• What you are asked to do
Stop at the line that contains "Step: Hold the". Until then, set down each line of the records exactly, beginning with the first, and skip pictures.

*** Opening of Supplied material ***

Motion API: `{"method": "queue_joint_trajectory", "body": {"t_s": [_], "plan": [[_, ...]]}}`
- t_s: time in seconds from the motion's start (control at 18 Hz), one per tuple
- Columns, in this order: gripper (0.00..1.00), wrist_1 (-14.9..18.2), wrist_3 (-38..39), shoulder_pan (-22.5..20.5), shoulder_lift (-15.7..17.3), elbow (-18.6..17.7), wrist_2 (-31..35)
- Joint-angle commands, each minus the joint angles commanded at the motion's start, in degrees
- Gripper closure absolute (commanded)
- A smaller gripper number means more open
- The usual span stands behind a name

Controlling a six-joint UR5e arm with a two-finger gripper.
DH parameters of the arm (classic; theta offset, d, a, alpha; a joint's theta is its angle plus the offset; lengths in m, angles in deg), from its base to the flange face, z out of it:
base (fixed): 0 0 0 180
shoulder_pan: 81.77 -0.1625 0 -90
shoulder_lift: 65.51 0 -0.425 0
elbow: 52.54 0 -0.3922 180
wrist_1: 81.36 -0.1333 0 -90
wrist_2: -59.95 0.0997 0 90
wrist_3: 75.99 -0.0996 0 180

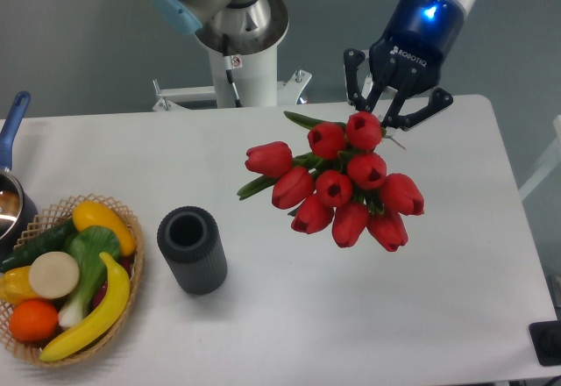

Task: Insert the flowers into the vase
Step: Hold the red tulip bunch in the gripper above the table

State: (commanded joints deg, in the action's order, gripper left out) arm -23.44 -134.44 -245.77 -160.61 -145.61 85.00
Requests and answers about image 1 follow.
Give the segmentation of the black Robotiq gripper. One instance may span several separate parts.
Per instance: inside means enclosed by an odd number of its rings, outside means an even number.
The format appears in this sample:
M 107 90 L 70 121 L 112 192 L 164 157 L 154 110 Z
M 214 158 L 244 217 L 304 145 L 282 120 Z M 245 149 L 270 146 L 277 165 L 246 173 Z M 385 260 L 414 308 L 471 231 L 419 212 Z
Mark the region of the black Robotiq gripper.
M 382 126 L 409 131 L 453 104 L 453 96 L 438 85 L 441 67 L 464 24 L 464 13 L 449 0 L 400 0 L 380 38 L 364 50 L 343 52 L 347 103 L 355 111 L 373 112 L 359 86 L 359 68 L 368 61 L 377 89 L 396 89 Z M 430 89 L 423 105 L 408 106 Z

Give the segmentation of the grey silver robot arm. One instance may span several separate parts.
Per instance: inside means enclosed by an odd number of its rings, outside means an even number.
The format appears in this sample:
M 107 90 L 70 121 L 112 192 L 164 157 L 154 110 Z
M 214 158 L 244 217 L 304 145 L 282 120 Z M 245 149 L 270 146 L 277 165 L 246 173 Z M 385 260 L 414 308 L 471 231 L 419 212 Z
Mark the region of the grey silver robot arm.
M 349 104 L 373 111 L 393 98 L 383 127 L 407 131 L 452 104 L 439 85 L 441 67 L 476 0 L 400 0 L 384 32 L 367 49 L 344 51 Z M 297 102 L 308 78 L 277 79 L 277 48 L 288 31 L 282 0 L 151 0 L 179 33 L 206 49 L 221 108 Z

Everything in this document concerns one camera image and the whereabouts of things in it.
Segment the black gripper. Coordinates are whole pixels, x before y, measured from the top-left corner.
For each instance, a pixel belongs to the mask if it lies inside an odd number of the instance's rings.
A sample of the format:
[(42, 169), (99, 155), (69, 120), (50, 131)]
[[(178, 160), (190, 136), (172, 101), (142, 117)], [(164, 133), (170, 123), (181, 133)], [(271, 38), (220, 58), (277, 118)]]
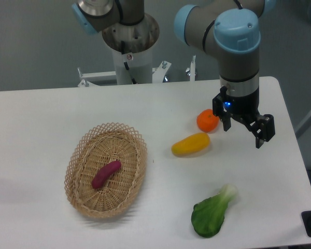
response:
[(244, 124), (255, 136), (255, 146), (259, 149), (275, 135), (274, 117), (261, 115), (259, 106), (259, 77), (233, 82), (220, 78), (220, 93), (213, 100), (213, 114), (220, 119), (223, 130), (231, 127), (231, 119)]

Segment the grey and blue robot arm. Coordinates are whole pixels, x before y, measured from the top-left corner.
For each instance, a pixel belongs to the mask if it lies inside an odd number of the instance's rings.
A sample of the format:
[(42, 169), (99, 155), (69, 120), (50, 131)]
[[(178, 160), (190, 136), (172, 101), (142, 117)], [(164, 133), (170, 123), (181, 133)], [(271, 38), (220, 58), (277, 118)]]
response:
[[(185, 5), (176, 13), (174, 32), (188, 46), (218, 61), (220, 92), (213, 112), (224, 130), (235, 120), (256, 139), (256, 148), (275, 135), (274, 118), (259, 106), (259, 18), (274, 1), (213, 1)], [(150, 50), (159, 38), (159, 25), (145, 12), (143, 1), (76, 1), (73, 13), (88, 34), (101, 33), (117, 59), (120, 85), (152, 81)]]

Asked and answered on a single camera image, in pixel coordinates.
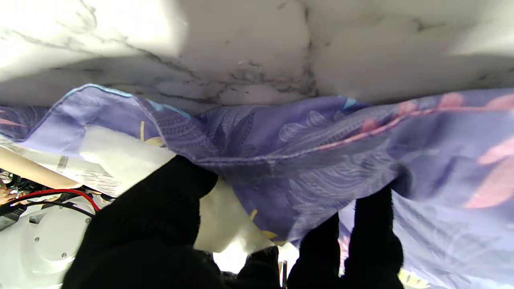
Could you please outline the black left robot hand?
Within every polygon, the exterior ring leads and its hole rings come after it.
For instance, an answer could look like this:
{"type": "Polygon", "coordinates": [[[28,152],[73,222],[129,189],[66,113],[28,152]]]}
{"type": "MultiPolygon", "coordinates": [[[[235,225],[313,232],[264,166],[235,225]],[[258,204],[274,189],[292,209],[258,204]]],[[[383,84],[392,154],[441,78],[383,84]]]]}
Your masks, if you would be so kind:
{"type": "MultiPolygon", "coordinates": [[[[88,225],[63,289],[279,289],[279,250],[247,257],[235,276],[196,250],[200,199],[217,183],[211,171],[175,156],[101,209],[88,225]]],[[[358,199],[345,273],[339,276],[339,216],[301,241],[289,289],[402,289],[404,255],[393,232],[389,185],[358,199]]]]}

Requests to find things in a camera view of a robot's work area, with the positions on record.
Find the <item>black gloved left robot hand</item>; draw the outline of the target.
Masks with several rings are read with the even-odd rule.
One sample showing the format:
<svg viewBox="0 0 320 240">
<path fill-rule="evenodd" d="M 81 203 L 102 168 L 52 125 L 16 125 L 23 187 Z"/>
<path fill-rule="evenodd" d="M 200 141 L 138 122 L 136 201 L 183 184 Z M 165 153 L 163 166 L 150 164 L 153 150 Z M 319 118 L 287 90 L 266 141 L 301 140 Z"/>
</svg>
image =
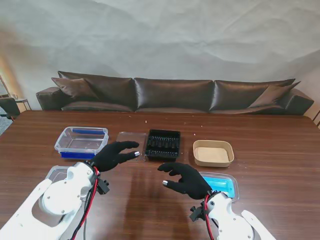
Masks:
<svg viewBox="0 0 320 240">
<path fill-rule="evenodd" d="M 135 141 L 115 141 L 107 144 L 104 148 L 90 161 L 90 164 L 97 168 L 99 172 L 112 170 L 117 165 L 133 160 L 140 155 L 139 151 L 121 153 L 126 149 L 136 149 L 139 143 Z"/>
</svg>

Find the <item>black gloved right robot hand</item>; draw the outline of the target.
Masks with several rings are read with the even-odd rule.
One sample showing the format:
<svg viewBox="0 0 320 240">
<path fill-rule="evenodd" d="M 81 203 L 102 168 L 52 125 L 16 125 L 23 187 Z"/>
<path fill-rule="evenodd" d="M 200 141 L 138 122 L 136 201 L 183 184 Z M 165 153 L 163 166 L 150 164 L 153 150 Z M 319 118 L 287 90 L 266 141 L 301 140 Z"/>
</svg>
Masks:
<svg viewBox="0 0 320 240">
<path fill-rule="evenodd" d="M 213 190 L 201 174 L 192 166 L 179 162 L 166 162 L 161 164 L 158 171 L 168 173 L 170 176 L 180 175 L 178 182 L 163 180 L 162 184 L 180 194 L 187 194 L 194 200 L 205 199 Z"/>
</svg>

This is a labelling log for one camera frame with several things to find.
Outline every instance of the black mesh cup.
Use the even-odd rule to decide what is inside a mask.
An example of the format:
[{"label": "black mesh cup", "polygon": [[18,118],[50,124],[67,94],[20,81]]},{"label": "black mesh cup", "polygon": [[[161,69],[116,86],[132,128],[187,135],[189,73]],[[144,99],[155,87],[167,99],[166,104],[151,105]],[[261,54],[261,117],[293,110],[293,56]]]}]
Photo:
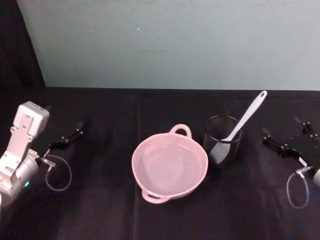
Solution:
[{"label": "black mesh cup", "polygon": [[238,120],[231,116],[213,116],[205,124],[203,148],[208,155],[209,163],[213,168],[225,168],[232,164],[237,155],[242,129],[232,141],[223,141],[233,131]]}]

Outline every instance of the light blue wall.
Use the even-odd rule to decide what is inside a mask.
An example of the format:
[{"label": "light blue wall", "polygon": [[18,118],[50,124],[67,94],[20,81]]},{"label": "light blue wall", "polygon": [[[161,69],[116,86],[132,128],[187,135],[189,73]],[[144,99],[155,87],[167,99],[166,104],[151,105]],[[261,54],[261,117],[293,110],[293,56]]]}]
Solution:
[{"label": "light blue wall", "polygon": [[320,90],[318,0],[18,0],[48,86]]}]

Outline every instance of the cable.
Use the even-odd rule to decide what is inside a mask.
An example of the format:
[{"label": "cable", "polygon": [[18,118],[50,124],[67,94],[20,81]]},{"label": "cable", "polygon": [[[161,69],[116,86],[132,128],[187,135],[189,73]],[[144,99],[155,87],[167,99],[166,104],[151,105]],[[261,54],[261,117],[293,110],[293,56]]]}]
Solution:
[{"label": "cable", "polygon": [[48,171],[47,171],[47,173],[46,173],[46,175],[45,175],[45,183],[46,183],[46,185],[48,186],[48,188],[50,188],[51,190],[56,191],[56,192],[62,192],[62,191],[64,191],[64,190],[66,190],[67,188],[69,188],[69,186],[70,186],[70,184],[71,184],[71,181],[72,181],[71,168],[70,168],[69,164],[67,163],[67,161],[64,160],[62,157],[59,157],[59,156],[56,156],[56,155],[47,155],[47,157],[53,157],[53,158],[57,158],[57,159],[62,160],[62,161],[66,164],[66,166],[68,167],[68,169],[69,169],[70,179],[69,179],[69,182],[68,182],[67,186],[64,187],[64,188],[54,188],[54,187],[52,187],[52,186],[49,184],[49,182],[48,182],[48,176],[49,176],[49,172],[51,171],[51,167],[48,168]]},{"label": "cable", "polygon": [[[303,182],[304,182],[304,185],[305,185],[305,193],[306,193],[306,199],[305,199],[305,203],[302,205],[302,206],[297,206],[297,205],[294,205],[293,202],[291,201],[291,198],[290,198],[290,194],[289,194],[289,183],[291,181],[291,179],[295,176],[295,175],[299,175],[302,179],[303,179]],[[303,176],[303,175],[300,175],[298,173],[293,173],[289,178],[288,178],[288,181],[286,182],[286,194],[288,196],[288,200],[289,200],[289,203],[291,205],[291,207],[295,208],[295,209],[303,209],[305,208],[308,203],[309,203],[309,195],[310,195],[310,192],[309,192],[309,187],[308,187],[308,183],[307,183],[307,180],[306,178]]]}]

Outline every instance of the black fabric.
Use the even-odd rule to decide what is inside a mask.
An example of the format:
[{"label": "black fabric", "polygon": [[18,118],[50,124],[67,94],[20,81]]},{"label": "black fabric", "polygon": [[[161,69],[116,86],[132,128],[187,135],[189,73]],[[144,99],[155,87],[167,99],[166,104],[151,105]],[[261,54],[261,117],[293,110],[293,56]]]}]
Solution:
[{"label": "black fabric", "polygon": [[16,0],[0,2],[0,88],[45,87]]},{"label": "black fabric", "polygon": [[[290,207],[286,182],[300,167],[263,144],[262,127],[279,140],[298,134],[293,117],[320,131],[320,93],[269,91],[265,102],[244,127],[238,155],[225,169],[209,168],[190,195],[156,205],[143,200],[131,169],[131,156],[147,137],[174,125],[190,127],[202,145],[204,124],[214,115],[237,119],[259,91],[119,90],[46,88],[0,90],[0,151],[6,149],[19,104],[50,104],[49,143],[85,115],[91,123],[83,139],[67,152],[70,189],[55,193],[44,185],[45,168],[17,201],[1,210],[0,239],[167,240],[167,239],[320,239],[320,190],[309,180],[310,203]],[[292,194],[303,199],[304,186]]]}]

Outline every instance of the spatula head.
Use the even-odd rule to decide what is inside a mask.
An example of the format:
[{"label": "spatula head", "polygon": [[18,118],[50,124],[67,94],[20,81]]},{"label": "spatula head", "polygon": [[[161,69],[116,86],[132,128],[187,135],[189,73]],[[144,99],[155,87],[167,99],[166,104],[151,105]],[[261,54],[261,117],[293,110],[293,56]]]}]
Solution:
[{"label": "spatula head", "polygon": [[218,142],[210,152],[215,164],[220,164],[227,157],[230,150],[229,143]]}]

*** Close of Supplied material ***

• Answer to this problem
Motion API: `{"method": "queue_joint_trajectory", "body": {"t_s": [_], "plan": [[_, ...]]}}`
- t_s: time in seconds from the motion's start (control at 18 Hz), one per tuple
- Columns, in this order: gripper (0.00..1.00), wrist_1 (-14.9..18.2), wrist_3 (-38..39), shoulder_pan (-22.5..20.5), shoulder_lift (-15.7..17.3), elbow (-18.6..17.7), wrist_2 (-31..35)
- Joint-angle commands, each minus the joint angles commanded at the motion's start, in degrees
- Gripper closure absolute (commanded)
- A smaller gripper number means more open
- The usual span stands behind a name

Controlling a six-joint UR5e arm with a two-finger gripper.
DH parameters of the arm (classic; theta offset, d, a, alpha; a joint's theta is its angle plus the offset; lengths in m, angles in deg), from its base to the flange face, z out of it:
base (fixed): 0 0 0 180
shoulder_pan: 81.77 -0.1625 0 -90
shoulder_lift: 65.51 0 -0.425 0
elbow: 52.54 0 -0.3922 180
wrist_1: 81.36 -0.1333 0 -90
wrist_2: -59.95 0.0997 0 90
wrist_3: 75.99 -0.0996 0 180


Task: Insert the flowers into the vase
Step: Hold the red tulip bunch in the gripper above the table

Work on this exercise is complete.